Collected material:

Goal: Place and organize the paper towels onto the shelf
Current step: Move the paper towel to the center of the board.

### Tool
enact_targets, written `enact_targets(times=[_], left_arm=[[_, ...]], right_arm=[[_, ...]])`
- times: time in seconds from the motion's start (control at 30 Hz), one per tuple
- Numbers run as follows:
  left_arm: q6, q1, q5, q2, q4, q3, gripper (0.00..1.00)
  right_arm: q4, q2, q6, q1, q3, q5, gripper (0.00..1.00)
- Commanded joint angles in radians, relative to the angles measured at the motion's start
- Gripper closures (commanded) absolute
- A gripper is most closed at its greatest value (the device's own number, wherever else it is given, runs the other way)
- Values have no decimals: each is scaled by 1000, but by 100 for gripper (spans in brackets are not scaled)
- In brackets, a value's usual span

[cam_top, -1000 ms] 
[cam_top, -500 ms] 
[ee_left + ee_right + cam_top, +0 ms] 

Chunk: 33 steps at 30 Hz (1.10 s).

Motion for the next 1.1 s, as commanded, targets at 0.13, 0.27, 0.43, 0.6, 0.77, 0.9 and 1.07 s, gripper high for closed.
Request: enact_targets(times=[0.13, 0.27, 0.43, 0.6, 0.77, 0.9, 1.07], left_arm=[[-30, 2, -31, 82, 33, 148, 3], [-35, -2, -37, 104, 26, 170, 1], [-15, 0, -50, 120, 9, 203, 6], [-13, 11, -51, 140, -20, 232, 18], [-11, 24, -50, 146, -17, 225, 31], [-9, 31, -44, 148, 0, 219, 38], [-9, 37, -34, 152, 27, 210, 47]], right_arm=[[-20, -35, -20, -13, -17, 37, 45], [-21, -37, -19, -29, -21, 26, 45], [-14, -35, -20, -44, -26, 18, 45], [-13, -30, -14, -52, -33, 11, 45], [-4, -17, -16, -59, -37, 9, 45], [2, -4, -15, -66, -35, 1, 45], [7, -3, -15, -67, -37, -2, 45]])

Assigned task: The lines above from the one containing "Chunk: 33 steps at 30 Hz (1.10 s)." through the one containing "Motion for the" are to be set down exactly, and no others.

Exercise output:
Chunk: 33 steps at 30 Hz (1.10 s).

Motion for the next 1.1 s, as commanded, targets at 0.13, 0.27, 0.43, 0.6, 0.77, 0.9 and 1.07 s, gripper high for closed.

There's no more to the answer.